Work to be completed -
An exact reproduction of all the data is needed, with no images in it.

Data provided -
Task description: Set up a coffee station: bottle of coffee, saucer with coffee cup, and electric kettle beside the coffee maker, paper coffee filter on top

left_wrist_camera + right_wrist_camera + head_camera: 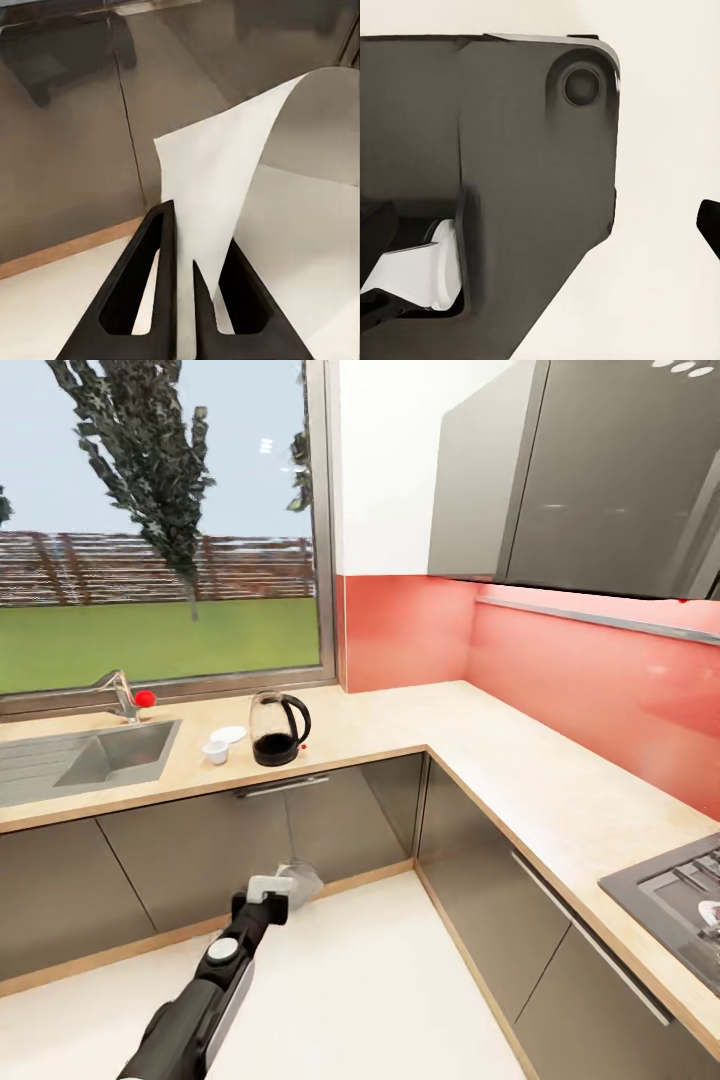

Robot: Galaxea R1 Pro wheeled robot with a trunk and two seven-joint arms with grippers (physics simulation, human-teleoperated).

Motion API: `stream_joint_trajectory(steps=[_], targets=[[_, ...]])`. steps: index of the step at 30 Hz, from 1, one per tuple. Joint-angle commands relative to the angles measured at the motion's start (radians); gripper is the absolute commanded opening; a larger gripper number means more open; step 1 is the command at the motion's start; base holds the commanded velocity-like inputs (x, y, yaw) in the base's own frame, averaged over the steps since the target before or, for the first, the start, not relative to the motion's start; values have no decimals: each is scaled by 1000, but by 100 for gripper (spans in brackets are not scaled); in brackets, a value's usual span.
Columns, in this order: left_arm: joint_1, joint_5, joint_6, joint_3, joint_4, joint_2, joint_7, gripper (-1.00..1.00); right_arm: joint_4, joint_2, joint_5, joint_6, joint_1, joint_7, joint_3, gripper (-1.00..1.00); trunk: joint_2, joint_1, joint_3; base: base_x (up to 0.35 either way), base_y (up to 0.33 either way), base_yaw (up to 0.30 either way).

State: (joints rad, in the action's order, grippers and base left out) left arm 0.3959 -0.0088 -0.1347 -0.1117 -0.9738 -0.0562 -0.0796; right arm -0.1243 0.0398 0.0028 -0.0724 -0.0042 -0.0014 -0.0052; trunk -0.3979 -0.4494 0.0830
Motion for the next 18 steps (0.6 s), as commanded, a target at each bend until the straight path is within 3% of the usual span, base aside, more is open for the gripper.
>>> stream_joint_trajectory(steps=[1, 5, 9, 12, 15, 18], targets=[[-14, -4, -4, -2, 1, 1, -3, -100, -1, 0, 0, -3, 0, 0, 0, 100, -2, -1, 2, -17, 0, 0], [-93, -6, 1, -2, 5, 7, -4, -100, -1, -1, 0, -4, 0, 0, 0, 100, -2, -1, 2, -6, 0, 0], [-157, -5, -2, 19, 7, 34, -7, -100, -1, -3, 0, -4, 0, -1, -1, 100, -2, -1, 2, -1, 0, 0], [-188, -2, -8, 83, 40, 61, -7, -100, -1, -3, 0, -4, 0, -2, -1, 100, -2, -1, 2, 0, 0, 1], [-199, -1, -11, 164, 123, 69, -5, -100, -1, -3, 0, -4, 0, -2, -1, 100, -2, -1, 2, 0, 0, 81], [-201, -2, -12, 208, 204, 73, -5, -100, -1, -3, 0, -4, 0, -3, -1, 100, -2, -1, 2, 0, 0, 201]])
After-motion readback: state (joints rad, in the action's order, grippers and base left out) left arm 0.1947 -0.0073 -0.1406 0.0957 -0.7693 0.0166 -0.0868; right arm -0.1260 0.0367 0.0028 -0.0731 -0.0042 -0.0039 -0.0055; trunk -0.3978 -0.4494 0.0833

Exercise output -
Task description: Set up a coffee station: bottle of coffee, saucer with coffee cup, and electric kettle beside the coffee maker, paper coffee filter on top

left_wrist_camera + right_wrist_camera + head_camera: 

Robot: Galaxea R1 Pro wheeled robot with a trunk and two seven-joint arms with grippers (physics simulation, human-teleoperated).

Motion API: `stream_joint_trajectory(steps=[_], targets=[[_, ...]])`. steps: index of the step at 30 Hz, from 1, one per tuple. Joint-angle commands relative to the angles measured at the motion's start (radians); gripper is the absolute commanded opening; a larger gripper number means more open; step 1 is the command at the motion's start; base holds the commanded velocity-like inputs (x, y, yaw) in the base's own frame, averaged over the steps since the target before or, for the first, the start, not relative to the motion's start; values have no decimals: each is scaled by 1000, but by 100 for gripper (spans in brackets are not scaled); in brackets, a value's usual span.
Columns, in this order: left_arm: joint_1, joint_5, joint_6, joint_3, joint_4, joint_2, joint_7, gripper (-1.00..1.00); right_arm: joint_4, joint_2, joint_5, joint_6, joint_1, joint_7, joint_3, gripper (-1.00..1.00); trunk: joint_2, joint_1, joint_3; base: base_x (up to 0.35 either way), base_y (up to 0.33 either way), base_yaw (up to 0.30 either way).

State: (joints rad, in the action's order, grippers and base left out) left arm 0.3959 -0.0088 -0.1347 -0.1117 -0.9738 -0.0562 -0.0796; right arm -0.1243 0.0398 0.0028 -0.0724 -0.0042 -0.0014 -0.0052; trunk -0.3979 -0.4494 0.0830
Motion for the next 18 steps (0.6 s), as commanded, a target at each bend until the straight path is within 3% of the usual span, base aside, more is open for the gripper.
>>> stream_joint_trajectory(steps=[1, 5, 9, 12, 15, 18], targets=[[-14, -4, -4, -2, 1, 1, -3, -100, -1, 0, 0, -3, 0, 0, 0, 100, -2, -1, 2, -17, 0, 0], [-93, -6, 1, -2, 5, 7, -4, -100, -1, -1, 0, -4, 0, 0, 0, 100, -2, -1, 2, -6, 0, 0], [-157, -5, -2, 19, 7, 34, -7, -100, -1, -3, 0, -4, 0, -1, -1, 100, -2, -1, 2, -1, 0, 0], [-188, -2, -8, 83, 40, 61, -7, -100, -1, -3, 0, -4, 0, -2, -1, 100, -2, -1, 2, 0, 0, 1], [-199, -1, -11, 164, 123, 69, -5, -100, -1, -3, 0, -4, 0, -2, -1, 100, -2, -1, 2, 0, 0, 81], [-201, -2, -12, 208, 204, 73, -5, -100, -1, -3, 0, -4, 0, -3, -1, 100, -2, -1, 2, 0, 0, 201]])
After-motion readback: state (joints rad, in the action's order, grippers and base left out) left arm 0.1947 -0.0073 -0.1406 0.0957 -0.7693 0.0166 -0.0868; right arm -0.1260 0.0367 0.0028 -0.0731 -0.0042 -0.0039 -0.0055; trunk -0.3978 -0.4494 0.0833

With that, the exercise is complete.